Channels
  • n

    nyanshak

    1 year ago
    Label / Additional host query question <thread>
    Currently (as I understand it):
    osquery_label_update_interval
    and
    osquery_detail_update_interval
    both default to
    1h
    . An idea to improve this: • support per-query intervals (e.g., in the list of label queries, allow queryA to run once per hour and queryB runs once every 24h) I know that intervals here are highly correlated to load, so this might not actually be feasible.
    Probably separate idea: • For label / detail queries, it would be nice to support
    run-once
    semantics (to only collect the data one time).

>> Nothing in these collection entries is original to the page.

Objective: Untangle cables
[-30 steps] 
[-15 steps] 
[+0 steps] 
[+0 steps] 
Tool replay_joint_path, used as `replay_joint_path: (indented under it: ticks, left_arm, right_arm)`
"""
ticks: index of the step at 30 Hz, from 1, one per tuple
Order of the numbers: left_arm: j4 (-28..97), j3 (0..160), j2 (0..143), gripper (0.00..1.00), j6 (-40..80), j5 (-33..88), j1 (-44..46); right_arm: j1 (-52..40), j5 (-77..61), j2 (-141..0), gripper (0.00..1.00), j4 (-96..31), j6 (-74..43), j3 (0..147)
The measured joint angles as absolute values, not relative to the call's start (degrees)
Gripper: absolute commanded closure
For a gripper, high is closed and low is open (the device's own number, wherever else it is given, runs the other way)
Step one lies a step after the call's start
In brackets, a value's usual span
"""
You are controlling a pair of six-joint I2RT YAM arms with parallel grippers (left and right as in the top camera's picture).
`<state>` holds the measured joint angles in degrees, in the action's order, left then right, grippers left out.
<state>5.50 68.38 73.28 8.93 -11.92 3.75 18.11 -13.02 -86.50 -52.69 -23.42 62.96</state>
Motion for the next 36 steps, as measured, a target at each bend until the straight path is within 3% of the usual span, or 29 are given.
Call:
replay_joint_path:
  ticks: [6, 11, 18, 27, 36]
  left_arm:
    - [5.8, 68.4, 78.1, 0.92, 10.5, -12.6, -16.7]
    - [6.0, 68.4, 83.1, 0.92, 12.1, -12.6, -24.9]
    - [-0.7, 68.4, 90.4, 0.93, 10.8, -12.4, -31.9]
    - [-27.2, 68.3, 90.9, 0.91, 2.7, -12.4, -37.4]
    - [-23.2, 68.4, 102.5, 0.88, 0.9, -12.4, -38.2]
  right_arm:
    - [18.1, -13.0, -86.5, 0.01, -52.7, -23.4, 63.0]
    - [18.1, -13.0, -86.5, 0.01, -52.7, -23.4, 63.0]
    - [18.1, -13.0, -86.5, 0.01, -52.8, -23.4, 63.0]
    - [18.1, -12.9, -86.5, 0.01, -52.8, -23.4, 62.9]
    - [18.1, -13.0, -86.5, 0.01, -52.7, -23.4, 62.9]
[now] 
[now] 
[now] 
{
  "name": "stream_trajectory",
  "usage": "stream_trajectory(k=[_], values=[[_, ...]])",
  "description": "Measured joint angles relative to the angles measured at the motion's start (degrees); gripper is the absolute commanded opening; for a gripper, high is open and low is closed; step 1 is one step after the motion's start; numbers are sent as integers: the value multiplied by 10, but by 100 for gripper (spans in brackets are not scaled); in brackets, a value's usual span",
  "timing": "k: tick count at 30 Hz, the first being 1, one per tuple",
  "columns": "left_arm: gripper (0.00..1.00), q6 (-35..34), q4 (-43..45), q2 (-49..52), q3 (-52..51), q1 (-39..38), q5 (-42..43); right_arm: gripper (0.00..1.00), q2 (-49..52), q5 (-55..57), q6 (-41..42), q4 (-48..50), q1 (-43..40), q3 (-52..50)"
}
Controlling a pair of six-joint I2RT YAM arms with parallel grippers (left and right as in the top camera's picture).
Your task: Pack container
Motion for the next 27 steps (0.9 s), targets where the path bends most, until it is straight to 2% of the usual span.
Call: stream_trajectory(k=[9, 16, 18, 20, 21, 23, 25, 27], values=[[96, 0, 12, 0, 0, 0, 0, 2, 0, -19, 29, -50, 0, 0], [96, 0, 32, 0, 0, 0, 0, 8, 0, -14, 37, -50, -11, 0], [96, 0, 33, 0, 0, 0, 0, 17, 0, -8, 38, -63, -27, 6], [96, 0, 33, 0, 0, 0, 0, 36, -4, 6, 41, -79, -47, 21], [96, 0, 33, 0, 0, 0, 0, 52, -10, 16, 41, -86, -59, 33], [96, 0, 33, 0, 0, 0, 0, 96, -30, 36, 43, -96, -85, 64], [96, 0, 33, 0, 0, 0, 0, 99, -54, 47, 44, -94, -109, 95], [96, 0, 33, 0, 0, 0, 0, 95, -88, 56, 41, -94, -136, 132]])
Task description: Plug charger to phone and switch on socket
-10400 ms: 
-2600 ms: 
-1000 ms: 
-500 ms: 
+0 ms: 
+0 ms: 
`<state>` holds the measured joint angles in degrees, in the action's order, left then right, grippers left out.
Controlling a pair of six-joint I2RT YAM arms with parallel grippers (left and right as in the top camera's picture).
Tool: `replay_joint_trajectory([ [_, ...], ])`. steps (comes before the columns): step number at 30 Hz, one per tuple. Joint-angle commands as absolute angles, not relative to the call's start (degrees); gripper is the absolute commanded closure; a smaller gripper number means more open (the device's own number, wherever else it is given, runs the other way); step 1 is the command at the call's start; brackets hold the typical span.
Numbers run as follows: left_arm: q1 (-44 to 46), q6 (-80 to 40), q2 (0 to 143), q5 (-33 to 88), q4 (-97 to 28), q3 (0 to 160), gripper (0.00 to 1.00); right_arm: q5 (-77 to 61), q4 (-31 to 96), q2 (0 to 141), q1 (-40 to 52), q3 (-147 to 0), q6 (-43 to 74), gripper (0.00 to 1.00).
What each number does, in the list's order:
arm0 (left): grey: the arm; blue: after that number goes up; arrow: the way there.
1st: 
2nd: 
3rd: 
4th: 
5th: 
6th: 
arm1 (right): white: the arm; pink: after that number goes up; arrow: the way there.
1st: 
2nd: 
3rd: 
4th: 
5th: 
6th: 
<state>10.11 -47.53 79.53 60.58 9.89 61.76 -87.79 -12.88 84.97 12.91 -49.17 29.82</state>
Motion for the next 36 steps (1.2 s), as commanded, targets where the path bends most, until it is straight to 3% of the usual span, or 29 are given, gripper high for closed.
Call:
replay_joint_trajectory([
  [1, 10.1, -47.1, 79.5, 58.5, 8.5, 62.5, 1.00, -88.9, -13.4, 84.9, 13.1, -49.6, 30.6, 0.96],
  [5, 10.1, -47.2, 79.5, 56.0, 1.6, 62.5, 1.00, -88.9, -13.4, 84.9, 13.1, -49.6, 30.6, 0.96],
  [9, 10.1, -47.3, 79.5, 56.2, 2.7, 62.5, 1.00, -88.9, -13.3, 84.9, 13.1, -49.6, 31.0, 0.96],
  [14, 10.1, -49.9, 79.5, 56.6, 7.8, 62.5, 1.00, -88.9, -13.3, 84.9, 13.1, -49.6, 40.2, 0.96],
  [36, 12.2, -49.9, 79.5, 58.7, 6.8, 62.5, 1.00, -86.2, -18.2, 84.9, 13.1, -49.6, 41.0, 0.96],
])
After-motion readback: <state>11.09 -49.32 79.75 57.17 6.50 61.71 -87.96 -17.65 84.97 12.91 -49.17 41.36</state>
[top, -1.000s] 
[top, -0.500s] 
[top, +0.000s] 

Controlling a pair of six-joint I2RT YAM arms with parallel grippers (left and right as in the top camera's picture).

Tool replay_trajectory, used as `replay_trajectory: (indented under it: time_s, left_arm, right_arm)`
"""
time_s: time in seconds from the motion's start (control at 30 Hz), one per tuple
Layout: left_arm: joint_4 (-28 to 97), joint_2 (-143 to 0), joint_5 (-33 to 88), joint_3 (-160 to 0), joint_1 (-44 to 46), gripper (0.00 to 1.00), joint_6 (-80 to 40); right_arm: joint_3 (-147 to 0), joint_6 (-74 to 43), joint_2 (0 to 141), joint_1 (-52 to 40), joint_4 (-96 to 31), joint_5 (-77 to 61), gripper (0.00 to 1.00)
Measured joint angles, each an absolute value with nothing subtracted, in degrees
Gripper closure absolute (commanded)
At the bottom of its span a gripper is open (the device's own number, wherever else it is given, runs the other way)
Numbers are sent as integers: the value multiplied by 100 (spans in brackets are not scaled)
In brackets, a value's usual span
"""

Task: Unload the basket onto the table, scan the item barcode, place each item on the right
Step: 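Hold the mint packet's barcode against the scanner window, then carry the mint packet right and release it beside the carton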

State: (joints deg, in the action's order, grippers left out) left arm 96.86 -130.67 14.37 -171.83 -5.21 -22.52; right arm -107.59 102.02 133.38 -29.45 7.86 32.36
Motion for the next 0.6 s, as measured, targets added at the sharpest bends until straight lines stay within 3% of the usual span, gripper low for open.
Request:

It would be good to be able to have different intervals for labels for different *Teams*. I expect at least the interval part of this will already be supported when teams comes out 🤔 • For scheduled queries / if fleet adds auto-updating client (like launcher), it would be good if there were a way for the launcher to support
    run-immediately
    (optionally?) where scheduled queries are run once right away, as well as at every
    interval
    afterward. This is a perpetual annoyance of mine at osquery, and I have some ideas around why it's not supported right now 🤷‍♀️
  • Noah Talerman

    Noah Talerman

    1 year ago
    Hey @nyanshak why would it be helpful to support per-query update intervals? Are both the details and label use cases related to the updating the groups of hosts that are targeted? Is the motivation for
    run-once
    semantics for labels / details similar to the motivation for manual labels? From my understanding this motivation is tied to the result set never updating Lastly, why would it be helpful to have the
    run-immediately
    option? What annoyance would this help you get rid of.
  • n

    nyanshak

    1 year ago
    why would it be helpful to have the 
    run-immediately
     option? There's some queries that we want to run regularly, but infrequently. Because osquery waits until the first
    interval
    has passed to execute the query the first time, this means that ephemeral hosts will _never_ execute some queries. Even though we don't want these queries to run super-frequently (every 10 minutes, every hour, whatever), we _do_ want them to run.
    run-once
    ^ There are certain attributes in some environments that we _never_ change. To be more specific, in this env, hosts are created from an AMI and are immutable. If there is _ever_ any change, a new AMI would be build, the original instances destroyed, and new ones spun up to replace the original (old versioned) instances.
    And we could reduce the overhead of running osquery by only collecting the information once, as that's the only time it would be necessary.
    why would it be helpful to support per-query update intervals? Mostly that there are some attributes that never change or very infrequently change, so it's not useful to run at the same interval as other queries.
    Are both the details and label use cases related to the updating the groups of hosts that are targeted? Sort of related, not exactly the same.
    For details: collecting metadata about a host, some of which could only infrequently change (and needs different intervals). For labels: this is definitely for targeting hosts, but some attributes very rarely change, and we want to reduce overhead where we can.
  • Noah Talerman

    Noah Talerman

    1 year ago
    Even though we don’t want these queries to run super-frequently (every 10 minutes, every hour, whatever), we _do_ want them to run. This makes sense. Zach is planning on bringing up this use case during today’s osquery office hours (I believe office hours just started). The thought is that it makes sense for the solution you proposed, or a similar solution, to make its way into osquery
  • n

    nyanshak

    1 year ago
    👍 can't attend but may watch the recording after
  • Noah Talerman

    Noah Talerman

    1 year ago
    Sweet!
    I also now better understand the pain point for unnecessarily updating attributes. Thank you for the explanation. Is solving the “reducing osquery overhead” problem closer to a nice-to-have? A somewhat related question: Does providing proof of reducing osquery overhead allow for increased confidence in osquery’s performance and thus an easier time convincing other individuals of installing the agent? Or is there a different ultimate goal for the reducing of overhead?
  • n

    nyanshak

    1 year ago
    Does providing proof of reducing osquery overhead allow for increased confidence in osquery’s performance and thus an easier time convincing other individuals of installing the agent? Yes
    is there a different ultimate goal for the reducing of overhead? Ultimately, CPU cycles and memory used by osquery are costs incurred by thousands of machines, and may be the difference between (for example) running a t2.micro and t2.small instance (or whatever equivalent single upgrade instance class would be). It also costs more in network & storage costs, etc.
    While on an individual query basis, the cost may be small, but in aggregate with many queries across many hosts, the cost becomes larger and more meaningful.